Description of problem: Test: Redhat Cluster installed and configured on both cluster nodes. While all resources are up (cluster was in optimal state), and IO was running from 3rd host, run automated multi-switch ports fail. After test has run for a few hours, immediately following a failover, dlm will (distributed lock manager) issue an emergency shutdown. All disk resources associated with the cluster go into recovery. DLM prints: lock_dlm: Assertion failed on line 432 of file /builddir/build/BUILD/gfs-kernel-2.6.9-75/up/src/dlm/lock.c and the Kernel follows with: kernel BUG in do_dlm_lock at /builddir/build/BUILD/gfs-kernel-2.6.9-75/up/src/dlm/lock.c:432! Version-Release number of selected component (if applicable): How reproducible: Steps to Reproduce: 1) Install RedHat 4.6 on two PPC hosts 2) Install appropriate mpp and IBM client software 3) Install RedHat Cluster Suite and create resources on array 4) While IO was running from 3rd host. Start MulitPathPortFail on Switch (cisco9000). Script will do: a) fail paths A (from host sides), - sleep 600seconds, - bring paths A up - sleep 600 seconds - fail paths B (from host sides) - sleep 600 seconds - bring paths B up - sleep 600 seconds - fails paths A (from array side) - sleep 600 seconds - bring paths A up - sleep 600 seconds - fails paths B (from array side) - sleep 600 seconds - bring paths B up - sleep 600 seconds - <loop back to step 4a> Actual results: After test has run for a few hours, immediately following a failover, dlm will (distributed lock manager) issue an emergency shutdown. All disk resources associated with the cluster go into recovery. All cluster nodes go to mon> mode. Expected results: Cluste resources whouldn't go into recovery and cluster nodes shouldn't go to mon> mode. There shouldn't be an amergency shutdown. There was always one path from each cluser node, and storage array side available for redundancy, and protect cluster nodes from loosing communication to the storage array. Additional info: Host information: Kernel = Linux gonsalves 2.6.9-67.EL #1 SMP Wed Nov 7 13:50:40 EST 2007 ppc64 ppc64 ppc64 GNU/Linux RHEL Release = Red Hat Enterprise Linux AS release 4 (Nahant Update 6) MPP version = 09.02.B5.15 HBA model = Emulex LP10000 2Gb PCI-X Fibre Channel Adapter on PCI bus d8 device 08 irq 343 Emulex Driver = Emulex LightPulse Fibre Channel SCSI driver 8.0.16.34 Emulex FW = 2.10 (B2F2.10X8) EmulexBIOS = 1.50a4
re-assigning to dlm-kernel not cachefilesd
The dlm shuts down because the cluster (cman) has shut down. The cluster will typically shut down due to a network disruption.

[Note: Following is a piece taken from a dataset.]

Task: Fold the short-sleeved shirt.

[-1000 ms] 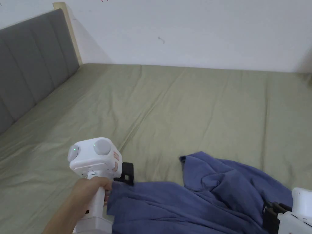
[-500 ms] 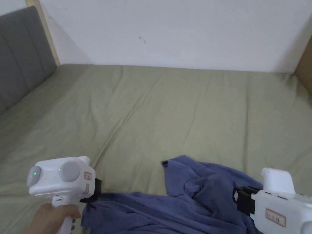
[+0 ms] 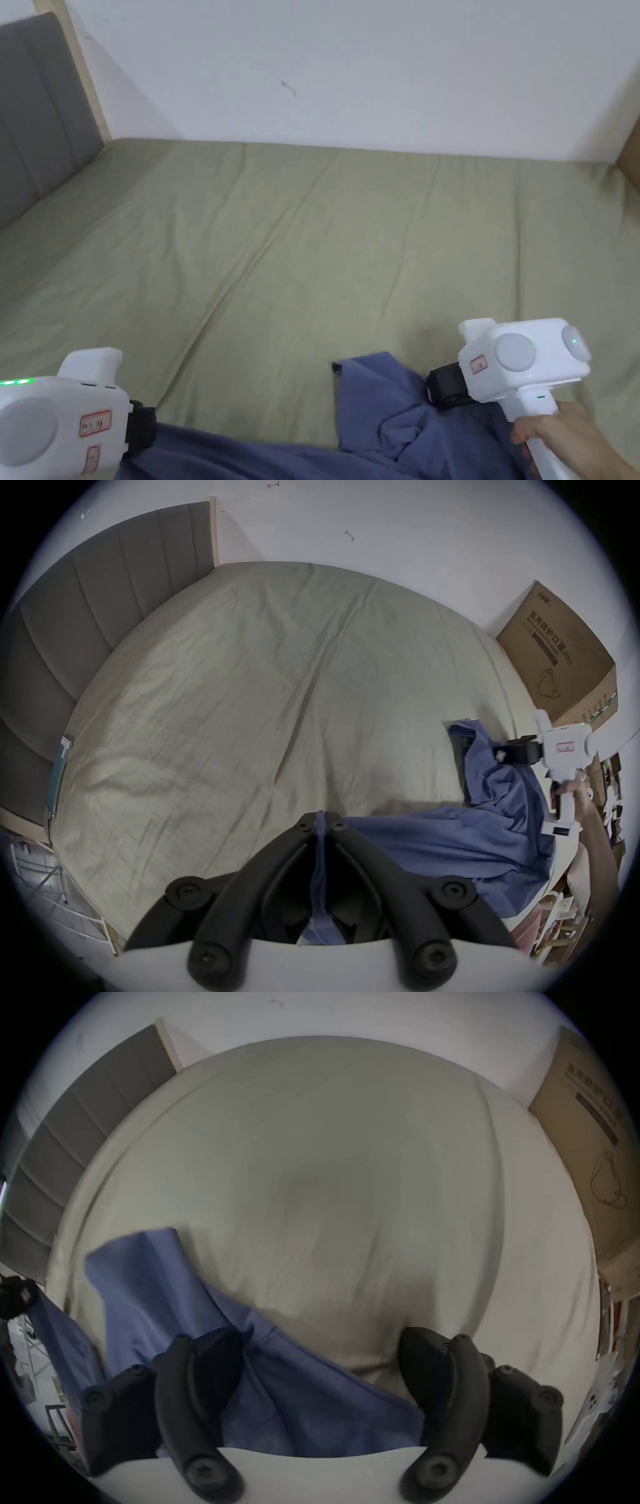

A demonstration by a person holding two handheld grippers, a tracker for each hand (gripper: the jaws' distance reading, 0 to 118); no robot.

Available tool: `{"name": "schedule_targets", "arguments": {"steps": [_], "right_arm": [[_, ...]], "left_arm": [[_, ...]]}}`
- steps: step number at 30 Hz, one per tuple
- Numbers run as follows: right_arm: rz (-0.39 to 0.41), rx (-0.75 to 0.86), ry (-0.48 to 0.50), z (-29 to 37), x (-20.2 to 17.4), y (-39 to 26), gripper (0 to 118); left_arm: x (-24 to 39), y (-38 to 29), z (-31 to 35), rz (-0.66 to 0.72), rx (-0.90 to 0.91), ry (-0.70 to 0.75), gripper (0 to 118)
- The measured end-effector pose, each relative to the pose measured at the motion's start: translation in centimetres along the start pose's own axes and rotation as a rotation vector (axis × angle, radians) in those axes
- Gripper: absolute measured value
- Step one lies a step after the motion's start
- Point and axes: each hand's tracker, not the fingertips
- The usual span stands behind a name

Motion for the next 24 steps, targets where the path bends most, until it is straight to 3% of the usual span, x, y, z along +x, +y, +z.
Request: {"name": "schedule_targets", "arguments": {"steps": [2,3,4,5,7,9,14,24], "right_arm": [[0.036,0.029,-0.004,1.4,-0.1,-0.5,54],[0.044,0.023,-0.025,1.7,0.3,-0.6,19],[0.031,0.021,-0.011,2.3,1.1,-0.4,3],[-0.021,0.003,0.059,2.6,1.4,-0.4,3],[-0.099,0.039,0.076,3.7,2.2,-0.6,3],[-0.149,0.053,0.094,6.6,0.2,-1.7,3],[-0.078,0.188,0.017,15.0,0.2,-1.4,3],[-0.237,0.545,-0.066,35.8,5.8,0.0,3]], "left_arm": [[0.0,0.1,-0.3,0.002,-0.005,0.001,2],[0.0,0.2,-0.3,0.001,-0.008,-0.004,2],[0.1,0.2,-0.3,0.003,-0.009,-0.005,2],[0.3,0.2,-0.1,0.003,-0.004,-0.004,2],[0.6,0.4,0.4,-0.003,0.002,0.001,2],[0.7,0.5,1.3,-0.007,0.015,-0.008,2],[1.4,1.8,5.5,-0.033,0.08,-0.005,2],[4.3,9.1,18.3,-0.078,0.382,0.029,2]]}}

Can we get a copy of your cluster.conf? We're missing some information that should be in there. 1. lock_dlm is really part of GFS, so we need some details on your GFS config 2. What is your multipath config? Are you using something beyond device-mapper-multipath? 3. You talk about I/O from a third node. Does that mean your GFS file system is exported via NFS to the third node?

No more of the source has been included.